## What you will do
Pictures aside, repeat the whole listing word for word.

## Stored data
○ ○ ○
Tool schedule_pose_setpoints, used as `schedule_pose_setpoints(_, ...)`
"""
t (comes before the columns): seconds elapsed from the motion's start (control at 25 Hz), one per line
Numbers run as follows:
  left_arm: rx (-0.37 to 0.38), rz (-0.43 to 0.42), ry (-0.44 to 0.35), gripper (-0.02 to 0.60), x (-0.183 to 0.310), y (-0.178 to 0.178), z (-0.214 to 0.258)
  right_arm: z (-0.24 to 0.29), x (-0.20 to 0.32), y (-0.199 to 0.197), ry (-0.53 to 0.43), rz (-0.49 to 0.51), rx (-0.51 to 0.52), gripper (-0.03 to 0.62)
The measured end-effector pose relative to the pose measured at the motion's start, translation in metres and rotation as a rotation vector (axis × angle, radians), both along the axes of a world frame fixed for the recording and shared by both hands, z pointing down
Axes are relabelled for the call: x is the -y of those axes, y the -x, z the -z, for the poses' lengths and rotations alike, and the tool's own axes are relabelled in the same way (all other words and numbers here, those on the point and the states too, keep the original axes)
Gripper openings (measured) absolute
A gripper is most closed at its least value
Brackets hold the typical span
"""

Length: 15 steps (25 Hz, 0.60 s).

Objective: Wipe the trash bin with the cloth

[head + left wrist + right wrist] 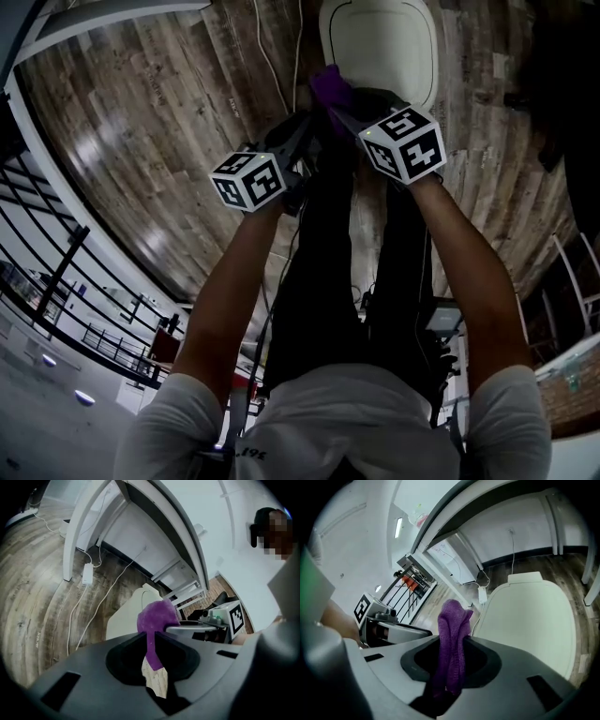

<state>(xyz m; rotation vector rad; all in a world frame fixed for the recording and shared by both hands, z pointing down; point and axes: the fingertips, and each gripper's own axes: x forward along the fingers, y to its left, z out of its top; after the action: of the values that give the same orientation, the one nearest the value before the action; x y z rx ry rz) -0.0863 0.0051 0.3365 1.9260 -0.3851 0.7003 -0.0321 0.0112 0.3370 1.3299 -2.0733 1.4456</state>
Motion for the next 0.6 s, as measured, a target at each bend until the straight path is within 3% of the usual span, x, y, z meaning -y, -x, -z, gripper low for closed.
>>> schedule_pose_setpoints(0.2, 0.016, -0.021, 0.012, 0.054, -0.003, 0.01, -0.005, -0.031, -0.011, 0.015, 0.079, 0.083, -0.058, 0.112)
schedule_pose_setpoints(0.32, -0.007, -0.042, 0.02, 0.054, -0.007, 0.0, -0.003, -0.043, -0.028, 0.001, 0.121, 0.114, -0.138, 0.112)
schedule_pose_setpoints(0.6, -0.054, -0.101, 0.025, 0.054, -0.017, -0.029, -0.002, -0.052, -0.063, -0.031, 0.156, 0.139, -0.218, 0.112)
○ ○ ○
## Result below
Tool schedule_pose_setpoints, used as `schedule_pose_setpoints(_, ...)`
"""
t (comes before the columns): seconds elapsed from the motion's start (control at 25 Hz), one per line
Numbers run as follows:
  left_arm: rx (-0.37 to 0.38), rz (-0.43 to 0.42), ry (-0.44 to 0.35), gripper (-0.02 to 0.60), x (-0.183 to 0.310), y (-0.178 to 0.178), z (-0.214 to 0.258)
  right_arm: z (-0.24 to 0.29), x (-0.20 to 0.32), y (-0.199 to 0.197), ry (-0.53 to 0.43), rz (-0.49 to 0.51), rx (-0.51 to 0.52), gripper (-0.03 to 0.62)
The measured end-effector pose relative to the pose measured at the motion's start, translation in metres and rotation as a rotation vector (axis × angle, radians), both along the axes of a world frame fixed for the recording and shared by both hands, z pointing down
Axes are relabelled for the call: x is the -y of those axes, y the -x, z the -z, for the poses' lengths and rotations alike, and the tool's own axes are relabelled in the same way (all other words and numbers here, those on the point and the states too, keep the original axes)
Gripper openings (measured) absolute
A gripper is most closed at its least value
Brackets hold the typical span
"""

Length: 15 steps (25 Hz, 0.60 s).

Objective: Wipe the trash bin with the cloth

[head + left wrist + right wrist] 

<state>(xyz m; rotation vector rad; all in a world frame fixed for the recording and shared by both hands, z pointing down; point and axes: the fingertips, and each gripper's own axes: x forward along the fingers, y to its left, z out of its top; after the action: of the values that give the same orientation, the one nearest the value before the action; x y z rx ry rz) -0.0863 0.0051 0.3365 1.9260 -0.3851 0.7003 -0.0321 0.0112 0.3370 1.3299 -2.0733 1.4456</state>
Motion for the next 0.6 s, as measured, a target at each bend until the straight path is within 3% of the usual span, x, y, z meaning -y, -x, -z, gripper low for closed.
>>> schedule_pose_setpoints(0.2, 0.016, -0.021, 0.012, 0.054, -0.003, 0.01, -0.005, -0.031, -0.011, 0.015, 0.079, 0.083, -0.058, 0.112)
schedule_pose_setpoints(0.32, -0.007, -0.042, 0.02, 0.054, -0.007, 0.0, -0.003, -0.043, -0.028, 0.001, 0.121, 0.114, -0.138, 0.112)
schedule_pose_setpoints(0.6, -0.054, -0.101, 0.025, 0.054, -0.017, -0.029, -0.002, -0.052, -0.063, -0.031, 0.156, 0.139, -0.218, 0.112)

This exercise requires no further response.